The complete data, repeated exactly, should form your response.

*** Opening of GIVEN INFORMATION ***

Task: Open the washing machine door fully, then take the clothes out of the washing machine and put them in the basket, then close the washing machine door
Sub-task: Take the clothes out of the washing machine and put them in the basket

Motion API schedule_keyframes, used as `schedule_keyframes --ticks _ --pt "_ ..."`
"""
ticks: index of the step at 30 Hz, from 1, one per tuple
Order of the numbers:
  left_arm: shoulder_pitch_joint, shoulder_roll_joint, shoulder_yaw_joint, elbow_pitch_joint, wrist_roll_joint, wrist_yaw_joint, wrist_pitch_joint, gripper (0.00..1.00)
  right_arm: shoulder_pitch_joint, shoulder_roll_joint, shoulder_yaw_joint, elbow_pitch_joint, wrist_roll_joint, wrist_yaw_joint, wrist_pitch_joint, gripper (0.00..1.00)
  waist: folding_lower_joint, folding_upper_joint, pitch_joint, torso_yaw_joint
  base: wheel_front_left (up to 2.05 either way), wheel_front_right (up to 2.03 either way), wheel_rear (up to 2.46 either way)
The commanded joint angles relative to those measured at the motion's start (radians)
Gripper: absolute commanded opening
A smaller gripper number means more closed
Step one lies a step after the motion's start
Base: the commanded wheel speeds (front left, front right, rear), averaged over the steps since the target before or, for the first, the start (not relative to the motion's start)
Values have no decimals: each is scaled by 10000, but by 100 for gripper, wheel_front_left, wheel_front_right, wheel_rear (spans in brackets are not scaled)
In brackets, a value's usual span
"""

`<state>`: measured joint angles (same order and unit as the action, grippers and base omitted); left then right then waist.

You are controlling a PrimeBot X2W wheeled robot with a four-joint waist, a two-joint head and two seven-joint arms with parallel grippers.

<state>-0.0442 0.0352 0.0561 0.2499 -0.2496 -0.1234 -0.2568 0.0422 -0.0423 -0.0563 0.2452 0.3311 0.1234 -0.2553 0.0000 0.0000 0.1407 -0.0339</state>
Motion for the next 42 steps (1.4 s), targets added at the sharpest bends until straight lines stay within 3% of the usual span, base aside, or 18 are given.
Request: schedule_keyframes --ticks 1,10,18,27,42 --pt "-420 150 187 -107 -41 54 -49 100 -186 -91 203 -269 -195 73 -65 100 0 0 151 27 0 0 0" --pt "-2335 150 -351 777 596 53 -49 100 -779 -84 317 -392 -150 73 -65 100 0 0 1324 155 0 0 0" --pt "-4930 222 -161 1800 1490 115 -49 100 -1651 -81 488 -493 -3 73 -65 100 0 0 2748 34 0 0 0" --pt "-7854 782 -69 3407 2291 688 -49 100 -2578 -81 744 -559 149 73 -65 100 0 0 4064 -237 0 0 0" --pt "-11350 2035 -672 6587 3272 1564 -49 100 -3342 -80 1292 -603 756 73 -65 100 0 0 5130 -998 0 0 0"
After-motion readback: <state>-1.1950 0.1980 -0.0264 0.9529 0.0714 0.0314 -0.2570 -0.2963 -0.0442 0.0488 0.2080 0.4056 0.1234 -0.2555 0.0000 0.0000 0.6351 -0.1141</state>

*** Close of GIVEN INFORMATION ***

> TASK ANSWER
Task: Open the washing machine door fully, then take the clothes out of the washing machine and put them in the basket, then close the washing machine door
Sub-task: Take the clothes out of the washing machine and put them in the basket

Motion API schedule_keyframes, used as `schedule_keyframes --ticks _ --pt "_ ..."`
"""
ticks: index of the step at 30 Hz, from 1, one per tuple
Order of the numbers:
  left_arm: shoulder_pitch_joint, shoulder_roll_joint, shoulder_yaw_joint, elbow_pitch_joint, wrist_roll_joint, wrist_yaw_joint, wrist_pitch_joint, gripper (0.00..1.00)
  right_arm: shoulder_pitch_joint, shoulder_roll_joint, shoulder_yaw_joint, elbow_pitch_joint, wrist_roll_joint, wrist_yaw_joint, wrist_pitch_joint, gripper (0.00..1.00)
  waist: folding_lower_joint, folding_upper_joint, pitch_joint, torso_yaw_joint
  base: wheel_front_left (up to 2.05 either way), wheel_front_right (up to 2.03 either way), wheel_rear (up to 2.46 either way)
The commanded joint angles relative to those measured at the motion's start (radians)
Gripper: absolute commanded opening
A smaller gripper number means more closed
Step one lies a step after the motion's start
Base: the commanded wheel speeds (front left, front right, rear), averaged over the steps since the target before or, for the first, the start (not relative to the motion's start)
Values have no decimals: each is scaled by 10000, but by 100 for gripper, wheel_front_left, wheel_front_right, wheel_rear (spans in brackets are not scaled)
In brackets, a value's usual span
"""

`<state>`: measured joint angles (same order and unit as the action, grippers and base omitted); left then right then waist.

You are controlling a PrimeBot X2W wheeled robot with a four-joint waist, a two-joint head and two seven-joint arms with parallel grippers.

<state>-0.0442 0.0352 0.0561 0.2499 -0.2496 -0.1234 -0.2568 0.0422 -0.0423 -0.0563 0.2452 0.3311 0.1234 -0.2553 0.0000 0.0000 0.1407 -0.0339</state>
Motion for the next 42 steps (1.4 s), targets added at the sharpest bends until straight lines stay within 3% of the usual span, base aside, or 18 are given.
Request: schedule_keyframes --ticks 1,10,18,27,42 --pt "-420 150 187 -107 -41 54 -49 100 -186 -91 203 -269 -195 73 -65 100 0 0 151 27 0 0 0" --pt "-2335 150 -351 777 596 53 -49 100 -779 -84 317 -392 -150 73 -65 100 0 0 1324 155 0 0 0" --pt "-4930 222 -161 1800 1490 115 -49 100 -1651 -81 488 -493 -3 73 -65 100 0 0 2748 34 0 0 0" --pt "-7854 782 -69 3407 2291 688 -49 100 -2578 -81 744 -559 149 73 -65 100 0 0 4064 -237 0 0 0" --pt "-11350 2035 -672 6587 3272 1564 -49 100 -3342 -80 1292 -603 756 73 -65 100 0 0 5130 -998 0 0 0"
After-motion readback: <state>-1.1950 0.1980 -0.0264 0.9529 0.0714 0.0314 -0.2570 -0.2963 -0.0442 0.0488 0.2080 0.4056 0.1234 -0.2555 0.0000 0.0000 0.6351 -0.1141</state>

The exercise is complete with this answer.